The proposed location is both inappropriate and unsafe. There is no bus service and it is not close to schools or other facilities where children typically congregate. The country roads that would provide access to it are not safe for children to walk or bicycle the several miles to and from the complex. The first phase of the complex is planned to have parking for about 350 cars, suggesting only children with private transportation to and from the site will be able to use it, leaving less fortunate children out of luck. Large volumes of cars coming and going to games, especially tournaments, will present a major traffic hazard. Given the narrow seasonal country roads approaching what has already proved to be a deadly intersection, the sports complex will only make a bad situation much worse.
The current Morning Star administration is not making the best decision for its long-term self-sufficiency. Selling off property bit by bit to meet current financial needs will ultimately leave them without this invaluable asset. At best, this is a quick fix without much thought to the future of the ranch, and there are countless more enlightened solutions available. For example, ranch property is prime farmland, and with the ever-increasing demand for local food consumption one can easily envision a successful farm as a source of ongoing revenue, while providing a far greater asset to the broader community.
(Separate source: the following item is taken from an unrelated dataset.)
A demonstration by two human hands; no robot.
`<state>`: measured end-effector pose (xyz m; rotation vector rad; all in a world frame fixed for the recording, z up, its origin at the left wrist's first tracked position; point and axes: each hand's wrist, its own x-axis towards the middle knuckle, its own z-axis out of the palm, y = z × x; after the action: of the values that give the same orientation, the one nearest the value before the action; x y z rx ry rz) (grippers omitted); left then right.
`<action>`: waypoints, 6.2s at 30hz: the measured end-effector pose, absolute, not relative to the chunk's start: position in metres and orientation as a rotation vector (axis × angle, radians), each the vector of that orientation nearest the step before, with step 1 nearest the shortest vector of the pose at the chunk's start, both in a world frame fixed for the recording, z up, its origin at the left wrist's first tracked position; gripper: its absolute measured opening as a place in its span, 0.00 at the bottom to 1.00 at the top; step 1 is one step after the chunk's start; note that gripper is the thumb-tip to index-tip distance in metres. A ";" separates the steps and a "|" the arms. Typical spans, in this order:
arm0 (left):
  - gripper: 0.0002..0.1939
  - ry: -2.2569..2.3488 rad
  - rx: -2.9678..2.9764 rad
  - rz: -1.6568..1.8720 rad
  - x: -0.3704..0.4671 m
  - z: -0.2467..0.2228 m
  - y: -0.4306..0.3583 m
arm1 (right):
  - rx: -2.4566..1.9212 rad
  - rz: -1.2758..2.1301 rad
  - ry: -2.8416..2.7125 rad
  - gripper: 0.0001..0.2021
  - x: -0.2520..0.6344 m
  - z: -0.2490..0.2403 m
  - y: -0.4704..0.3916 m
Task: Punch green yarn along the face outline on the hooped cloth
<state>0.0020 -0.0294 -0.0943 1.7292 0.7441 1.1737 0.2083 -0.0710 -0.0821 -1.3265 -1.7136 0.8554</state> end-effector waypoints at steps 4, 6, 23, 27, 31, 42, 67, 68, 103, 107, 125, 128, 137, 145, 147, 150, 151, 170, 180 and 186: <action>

This is just one among many viable options for Morning Star.
The ranch’s current course of action will continue to undermine the long-standing and widespread community support they have enjoyed. Glenrose residents would far prefer to be working to assist Morning Star in finding realistic solutions to their financial problems rather than fighting with them over the proposed complex. Unfortunately, what has become painfully evident is the Morning Star administration does not understand or value the significance of Glenrose as a community or the previous positive relationship we have enjoyed with them.
Folks living in Glenrose have made a lifestyle choice based upon their values and desired quality of life. Geographically, Glenrose is unique in Spokane County and is located in a bowl-shaped landscape, where sound easily carries throughout a several mile area. The quiet of the community surrounding the sports complex will be filled with the crack or ping of the bat and torn by noise and traffic generated by activities associated with the sports complex.
To the benefit of Glenrose and the surrounding communities, the Glenrose Community Association ( www.glenrosecommunity.org), officially formed in 1973, continues to actively participate in county and city planning policy decisions. We are not opposed to development in Glenrose but the development needs to be appropriate to the community. Overwhelmingly, the residents of Glenrose prefer appropriate residential development rather than a private, pay-to-play sports complex that duplicates a commercial facility. We are not opposed to children and sports – we understand the needs of both the boys’ ranch and Little League. We are passionate about our own community and what is best for it – and at the same time concerned about what are poor decisions being made Morning Star and by Little League.
Peter Ice is president of the Glenrose Community Association.